(EXERCISE AIM): Word for word, repeat all the entries below, but without the pictures.

╔══

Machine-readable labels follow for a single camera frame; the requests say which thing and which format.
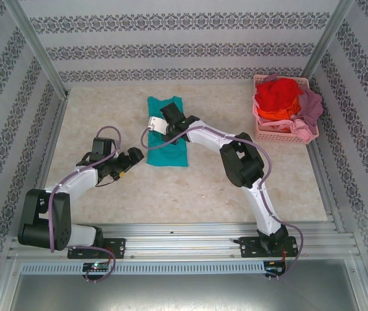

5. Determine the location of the aluminium mounting rail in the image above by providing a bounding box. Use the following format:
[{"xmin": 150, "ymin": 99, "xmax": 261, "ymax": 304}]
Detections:
[{"xmin": 7, "ymin": 222, "xmax": 358, "ymax": 262}]

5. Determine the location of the light pink t-shirt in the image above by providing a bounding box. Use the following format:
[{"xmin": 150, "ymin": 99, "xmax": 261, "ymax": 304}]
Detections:
[{"xmin": 251, "ymin": 95, "xmax": 314, "ymax": 143}]

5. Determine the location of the grey metal sheet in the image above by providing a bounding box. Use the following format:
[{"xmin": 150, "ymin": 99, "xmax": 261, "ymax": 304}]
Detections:
[{"xmin": 0, "ymin": 259, "xmax": 368, "ymax": 311}]

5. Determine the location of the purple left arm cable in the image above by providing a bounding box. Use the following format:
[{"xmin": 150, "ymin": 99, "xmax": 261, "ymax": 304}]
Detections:
[{"xmin": 49, "ymin": 126, "xmax": 122, "ymax": 285}]

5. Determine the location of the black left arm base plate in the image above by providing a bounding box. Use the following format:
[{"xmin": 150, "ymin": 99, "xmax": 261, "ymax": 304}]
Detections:
[{"xmin": 67, "ymin": 238, "xmax": 126, "ymax": 260}]

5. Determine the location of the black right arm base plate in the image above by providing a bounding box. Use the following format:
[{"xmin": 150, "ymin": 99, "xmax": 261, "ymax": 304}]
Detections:
[{"xmin": 239, "ymin": 235, "xmax": 300, "ymax": 259}]

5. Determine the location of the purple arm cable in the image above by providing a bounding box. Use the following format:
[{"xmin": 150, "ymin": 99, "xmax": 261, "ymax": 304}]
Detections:
[
  {"xmin": 141, "ymin": 126, "xmax": 305, "ymax": 282},
  {"xmin": 49, "ymin": 126, "xmax": 122, "ymax": 285}
]

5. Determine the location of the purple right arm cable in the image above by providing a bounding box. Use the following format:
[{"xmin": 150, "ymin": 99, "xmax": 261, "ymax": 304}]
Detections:
[{"xmin": 141, "ymin": 126, "xmax": 305, "ymax": 282}]

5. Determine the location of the pink plastic basket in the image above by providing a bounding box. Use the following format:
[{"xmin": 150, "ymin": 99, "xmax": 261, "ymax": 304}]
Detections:
[{"xmin": 251, "ymin": 73, "xmax": 320, "ymax": 144}]

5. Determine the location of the pile of clothes in basket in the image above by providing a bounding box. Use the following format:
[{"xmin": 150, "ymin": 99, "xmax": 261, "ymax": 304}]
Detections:
[{"xmin": 266, "ymin": 73, "xmax": 324, "ymax": 129}]

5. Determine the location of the teal printed t-shirt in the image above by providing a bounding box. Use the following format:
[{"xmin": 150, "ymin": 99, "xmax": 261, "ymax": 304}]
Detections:
[{"xmin": 146, "ymin": 95, "xmax": 190, "ymax": 168}]

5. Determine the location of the orange t-shirt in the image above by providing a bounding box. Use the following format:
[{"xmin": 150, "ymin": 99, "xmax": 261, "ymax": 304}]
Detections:
[{"xmin": 257, "ymin": 97, "xmax": 301, "ymax": 121}]

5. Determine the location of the aluminium frame post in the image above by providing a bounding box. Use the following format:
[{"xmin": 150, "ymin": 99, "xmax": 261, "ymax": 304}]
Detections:
[
  {"xmin": 300, "ymin": 0, "xmax": 356, "ymax": 82},
  {"xmin": 4, "ymin": 0, "xmax": 70, "ymax": 98}
]

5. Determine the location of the grey slotted cable duct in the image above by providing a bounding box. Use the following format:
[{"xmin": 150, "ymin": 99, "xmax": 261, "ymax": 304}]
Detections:
[{"xmin": 20, "ymin": 261, "xmax": 266, "ymax": 275}]

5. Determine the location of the red t-shirt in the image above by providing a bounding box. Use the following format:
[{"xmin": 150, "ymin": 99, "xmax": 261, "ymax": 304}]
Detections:
[{"xmin": 255, "ymin": 77, "xmax": 305, "ymax": 113}]

╚══

(FINISHED TASK):
Machine-readable labels follow for a single camera frame; the requests say which thing and which format.

5. Determine the location of the aluminium mounting rail in the image above by providing a bounding box. Use the following format:
[{"xmin": 150, "ymin": 99, "xmax": 261, "ymax": 304}]
Detections:
[{"xmin": 7, "ymin": 222, "xmax": 358, "ymax": 262}]

5. Determine the location of the light pink t-shirt in the image above by providing a bounding box. Use the following format:
[{"xmin": 150, "ymin": 99, "xmax": 261, "ymax": 304}]
Detections:
[{"xmin": 251, "ymin": 95, "xmax": 314, "ymax": 143}]

5. Determine the location of the grey metal sheet in the image above by providing a bounding box. Use the following format:
[{"xmin": 150, "ymin": 99, "xmax": 261, "ymax": 304}]
Detections:
[{"xmin": 0, "ymin": 259, "xmax": 368, "ymax": 311}]

5. Determine the location of the purple left arm cable in the image above by providing a bounding box. Use the following format:
[{"xmin": 150, "ymin": 99, "xmax": 261, "ymax": 304}]
Detections:
[{"xmin": 49, "ymin": 126, "xmax": 122, "ymax": 285}]

5. Determine the location of the black left arm base plate in the image above by providing a bounding box. Use the following format:
[{"xmin": 150, "ymin": 99, "xmax": 261, "ymax": 304}]
Detections:
[{"xmin": 67, "ymin": 238, "xmax": 126, "ymax": 260}]

5. Determine the location of the black right arm base plate in the image above by providing a bounding box. Use the following format:
[{"xmin": 150, "ymin": 99, "xmax": 261, "ymax": 304}]
Detections:
[{"xmin": 239, "ymin": 235, "xmax": 300, "ymax": 259}]

5. Determine the location of the purple arm cable in the image above by providing a bounding box. Use the following format:
[{"xmin": 150, "ymin": 99, "xmax": 261, "ymax": 304}]
Detections:
[
  {"xmin": 141, "ymin": 126, "xmax": 305, "ymax": 282},
  {"xmin": 49, "ymin": 126, "xmax": 122, "ymax": 285}
]

5. Determine the location of the purple right arm cable in the image above by providing a bounding box. Use the following format:
[{"xmin": 150, "ymin": 99, "xmax": 261, "ymax": 304}]
Detections:
[{"xmin": 141, "ymin": 126, "xmax": 305, "ymax": 282}]

5. Determine the location of the pink plastic basket in the image above by providing a bounding box. Use the following format:
[{"xmin": 150, "ymin": 99, "xmax": 261, "ymax": 304}]
Detections:
[{"xmin": 251, "ymin": 73, "xmax": 320, "ymax": 144}]

5. Determine the location of the pile of clothes in basket in the image above by providing a bounding box. Use the following format:
[{"xmin": 150, "ymin": 99, "xmax": 261, "ymax": 304}]
Detections:
[{"xmin": 266, "ymin": 73, "xmax": 324, "ymax": 129}]

5. Determine the location of the teal printed t-shirt in the image above by providing a bounding box. Use the following format:
[{"xmin": 150, "ymin": 99, "xmax": 261, "ymax": 304}]
Detections:
[{"xmin": 146, "ymin": 95, "xmax": 190, "ymax": 168}]

5. Determine the location of the orange t-shirt in the image above by providing a bounding box. Use the following format:
[{"xmin": 150, "ymin": 99, "xmax": 261, "ymax": 304}]
Detections:
[{"xmin": 257, "ymin": 97, "xmax": 301, "ymax": 121}]

5. Determine the location of the aluminium frame post in the image above by providing a bounding box. Use the following format:
[{"xmin": 150, "ymin": 99, "xmax": 261, "ymax": 304}]
Detections:
[
  {"xmin": 300, "ymin": 0, "xmax": 356, "ymax": 82},
  {"xmin": 4, "ymin": 0, "xmax": 70, "ymax": 98}
]

5. Determine the location of the grey slotted cable duct in the image above by providing a bounding box. Use the following format:
[{"xmin": 150, "ymin": 99, "xmax": 261, "ymax": 304}]
Detections:
[{"xmin": 20, "ymin": 261, "xmax": 266, "ymax": 275}]

5. Determine the location of the red t-shirt in the image above by providing a bounding box. Use the following format:
[{"xmin": 150, "ymin": 99, "xmax": 261, "ymax": 304}]
Detections:
[{"xmin": 255, "ymin": 77, "xmax": 305, "ymax": 113}]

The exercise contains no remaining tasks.